*WORK INSTRUCTIONS*. Which lines of the data hold the word "single"? Copy all of them.

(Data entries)
※

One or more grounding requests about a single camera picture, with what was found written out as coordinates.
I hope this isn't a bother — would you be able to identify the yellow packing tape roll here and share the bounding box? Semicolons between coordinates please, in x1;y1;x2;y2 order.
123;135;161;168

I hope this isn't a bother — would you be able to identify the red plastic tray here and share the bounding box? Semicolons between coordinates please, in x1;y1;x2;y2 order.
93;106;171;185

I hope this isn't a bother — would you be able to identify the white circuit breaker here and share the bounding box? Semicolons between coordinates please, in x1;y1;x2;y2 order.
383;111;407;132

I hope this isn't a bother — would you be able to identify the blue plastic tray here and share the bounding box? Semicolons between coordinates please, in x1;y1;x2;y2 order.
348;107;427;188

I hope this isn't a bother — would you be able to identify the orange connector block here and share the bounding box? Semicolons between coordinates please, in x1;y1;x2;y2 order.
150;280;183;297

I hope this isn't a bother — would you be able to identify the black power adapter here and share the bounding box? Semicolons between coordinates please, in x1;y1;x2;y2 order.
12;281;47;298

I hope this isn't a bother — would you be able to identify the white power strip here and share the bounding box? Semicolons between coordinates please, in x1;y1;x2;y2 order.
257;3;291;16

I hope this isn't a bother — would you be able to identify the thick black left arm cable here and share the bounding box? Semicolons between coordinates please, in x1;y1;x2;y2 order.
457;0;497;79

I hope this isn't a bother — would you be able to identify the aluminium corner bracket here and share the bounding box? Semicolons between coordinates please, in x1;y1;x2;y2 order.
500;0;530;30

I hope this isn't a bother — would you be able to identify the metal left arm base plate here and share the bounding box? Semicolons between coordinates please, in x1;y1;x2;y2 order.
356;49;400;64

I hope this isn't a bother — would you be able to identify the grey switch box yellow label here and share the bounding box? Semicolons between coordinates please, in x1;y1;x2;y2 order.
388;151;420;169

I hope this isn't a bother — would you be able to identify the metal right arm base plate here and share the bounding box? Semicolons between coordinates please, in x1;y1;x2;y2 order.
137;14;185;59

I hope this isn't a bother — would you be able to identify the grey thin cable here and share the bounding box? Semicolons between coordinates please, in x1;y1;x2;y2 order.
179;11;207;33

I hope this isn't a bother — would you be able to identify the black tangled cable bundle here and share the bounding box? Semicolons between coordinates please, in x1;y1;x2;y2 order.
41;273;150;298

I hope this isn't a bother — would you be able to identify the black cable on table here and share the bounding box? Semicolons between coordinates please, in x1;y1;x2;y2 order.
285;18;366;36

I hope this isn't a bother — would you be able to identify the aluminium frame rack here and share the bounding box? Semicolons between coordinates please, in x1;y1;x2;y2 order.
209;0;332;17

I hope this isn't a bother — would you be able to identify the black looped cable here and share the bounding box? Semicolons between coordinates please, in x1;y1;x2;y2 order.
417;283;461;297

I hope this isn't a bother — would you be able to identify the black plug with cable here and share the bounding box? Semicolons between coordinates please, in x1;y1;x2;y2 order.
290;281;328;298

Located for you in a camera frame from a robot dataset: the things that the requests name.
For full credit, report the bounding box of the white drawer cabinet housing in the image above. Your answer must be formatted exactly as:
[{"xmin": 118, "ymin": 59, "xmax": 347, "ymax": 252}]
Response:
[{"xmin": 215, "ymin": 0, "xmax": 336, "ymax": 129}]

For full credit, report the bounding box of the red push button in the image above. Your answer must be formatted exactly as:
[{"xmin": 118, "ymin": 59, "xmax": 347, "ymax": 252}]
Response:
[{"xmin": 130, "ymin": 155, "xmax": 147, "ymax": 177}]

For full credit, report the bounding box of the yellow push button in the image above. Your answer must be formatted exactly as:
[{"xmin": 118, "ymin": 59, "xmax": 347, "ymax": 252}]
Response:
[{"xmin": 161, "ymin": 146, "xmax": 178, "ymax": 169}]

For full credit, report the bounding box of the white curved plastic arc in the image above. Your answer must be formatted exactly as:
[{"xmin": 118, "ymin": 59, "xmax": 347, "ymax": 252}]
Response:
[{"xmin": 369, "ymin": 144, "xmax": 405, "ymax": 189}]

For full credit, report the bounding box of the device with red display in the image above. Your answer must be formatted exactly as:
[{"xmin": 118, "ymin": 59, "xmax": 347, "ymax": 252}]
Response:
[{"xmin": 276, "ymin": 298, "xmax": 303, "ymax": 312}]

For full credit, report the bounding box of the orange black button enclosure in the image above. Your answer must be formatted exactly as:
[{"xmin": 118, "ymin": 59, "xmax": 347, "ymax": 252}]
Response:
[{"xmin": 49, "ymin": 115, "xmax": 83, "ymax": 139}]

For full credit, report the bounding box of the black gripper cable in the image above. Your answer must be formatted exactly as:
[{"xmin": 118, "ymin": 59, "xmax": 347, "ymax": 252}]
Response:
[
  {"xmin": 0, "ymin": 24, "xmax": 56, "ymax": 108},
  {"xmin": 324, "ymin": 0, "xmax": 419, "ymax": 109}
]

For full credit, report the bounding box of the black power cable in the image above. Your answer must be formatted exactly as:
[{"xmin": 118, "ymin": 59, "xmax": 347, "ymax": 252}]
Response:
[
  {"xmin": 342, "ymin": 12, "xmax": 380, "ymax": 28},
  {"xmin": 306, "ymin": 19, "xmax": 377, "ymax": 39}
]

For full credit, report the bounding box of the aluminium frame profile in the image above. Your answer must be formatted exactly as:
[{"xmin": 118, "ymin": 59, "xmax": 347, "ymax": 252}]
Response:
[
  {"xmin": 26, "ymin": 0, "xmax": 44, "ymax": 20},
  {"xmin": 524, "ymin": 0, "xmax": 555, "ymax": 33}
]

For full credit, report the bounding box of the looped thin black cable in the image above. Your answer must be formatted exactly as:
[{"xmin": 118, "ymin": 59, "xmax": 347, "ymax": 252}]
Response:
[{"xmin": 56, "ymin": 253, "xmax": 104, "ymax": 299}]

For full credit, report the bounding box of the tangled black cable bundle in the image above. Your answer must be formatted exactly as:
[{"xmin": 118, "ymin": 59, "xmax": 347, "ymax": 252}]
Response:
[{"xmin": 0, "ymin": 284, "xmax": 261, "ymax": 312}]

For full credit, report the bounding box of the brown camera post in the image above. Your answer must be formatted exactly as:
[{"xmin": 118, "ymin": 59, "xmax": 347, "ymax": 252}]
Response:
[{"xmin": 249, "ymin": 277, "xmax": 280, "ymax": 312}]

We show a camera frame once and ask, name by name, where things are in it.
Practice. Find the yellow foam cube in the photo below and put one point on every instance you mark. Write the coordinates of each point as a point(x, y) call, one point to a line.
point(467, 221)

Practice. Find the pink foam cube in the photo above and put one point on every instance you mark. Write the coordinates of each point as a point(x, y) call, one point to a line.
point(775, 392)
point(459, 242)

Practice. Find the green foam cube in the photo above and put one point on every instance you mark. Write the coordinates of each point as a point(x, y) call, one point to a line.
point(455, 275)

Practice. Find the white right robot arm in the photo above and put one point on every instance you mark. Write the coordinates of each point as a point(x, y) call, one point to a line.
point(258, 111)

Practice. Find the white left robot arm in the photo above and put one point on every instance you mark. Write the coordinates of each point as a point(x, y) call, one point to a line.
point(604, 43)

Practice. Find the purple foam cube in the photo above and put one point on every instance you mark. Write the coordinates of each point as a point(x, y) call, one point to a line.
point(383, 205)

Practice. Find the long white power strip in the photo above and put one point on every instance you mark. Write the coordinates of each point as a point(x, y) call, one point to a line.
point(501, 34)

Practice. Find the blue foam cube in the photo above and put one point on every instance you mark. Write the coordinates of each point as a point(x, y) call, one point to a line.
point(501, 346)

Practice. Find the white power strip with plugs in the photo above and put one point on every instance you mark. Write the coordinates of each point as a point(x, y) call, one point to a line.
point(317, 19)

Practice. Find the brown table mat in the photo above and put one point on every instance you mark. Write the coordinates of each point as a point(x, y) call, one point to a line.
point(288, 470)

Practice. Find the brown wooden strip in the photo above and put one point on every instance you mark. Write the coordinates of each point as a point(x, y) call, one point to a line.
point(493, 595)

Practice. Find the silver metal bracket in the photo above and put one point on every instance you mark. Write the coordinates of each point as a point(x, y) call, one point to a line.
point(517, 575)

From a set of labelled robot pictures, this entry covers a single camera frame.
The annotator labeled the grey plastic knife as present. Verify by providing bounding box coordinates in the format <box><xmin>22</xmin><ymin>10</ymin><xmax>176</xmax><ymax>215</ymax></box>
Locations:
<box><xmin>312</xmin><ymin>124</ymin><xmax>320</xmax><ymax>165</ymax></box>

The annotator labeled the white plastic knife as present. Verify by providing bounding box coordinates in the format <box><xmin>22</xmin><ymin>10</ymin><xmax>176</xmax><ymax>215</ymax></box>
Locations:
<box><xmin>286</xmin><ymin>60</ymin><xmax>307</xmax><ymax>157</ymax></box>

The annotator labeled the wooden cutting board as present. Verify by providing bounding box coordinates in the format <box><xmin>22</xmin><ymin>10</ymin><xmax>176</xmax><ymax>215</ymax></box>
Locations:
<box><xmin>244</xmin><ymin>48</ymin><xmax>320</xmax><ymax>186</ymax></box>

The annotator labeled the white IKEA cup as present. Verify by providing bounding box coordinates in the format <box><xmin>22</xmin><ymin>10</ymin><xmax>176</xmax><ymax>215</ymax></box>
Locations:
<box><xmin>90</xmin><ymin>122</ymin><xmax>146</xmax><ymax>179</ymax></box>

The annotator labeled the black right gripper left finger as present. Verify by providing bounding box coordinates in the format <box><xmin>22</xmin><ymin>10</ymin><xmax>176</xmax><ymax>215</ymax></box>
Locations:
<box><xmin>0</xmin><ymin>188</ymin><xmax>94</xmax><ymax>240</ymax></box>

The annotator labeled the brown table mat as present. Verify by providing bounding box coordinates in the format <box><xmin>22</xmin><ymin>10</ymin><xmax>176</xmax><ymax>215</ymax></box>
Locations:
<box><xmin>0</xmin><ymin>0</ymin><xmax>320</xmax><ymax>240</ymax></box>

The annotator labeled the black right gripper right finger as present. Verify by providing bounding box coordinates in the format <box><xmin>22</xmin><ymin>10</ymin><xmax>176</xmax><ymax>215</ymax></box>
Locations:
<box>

※

*SOLVED PROBLEM*.
One or more grounding requests about a single camera picture, with what was found written out as coordinates.
From a set of labelled robot pictures, this entry covers a single camera frame.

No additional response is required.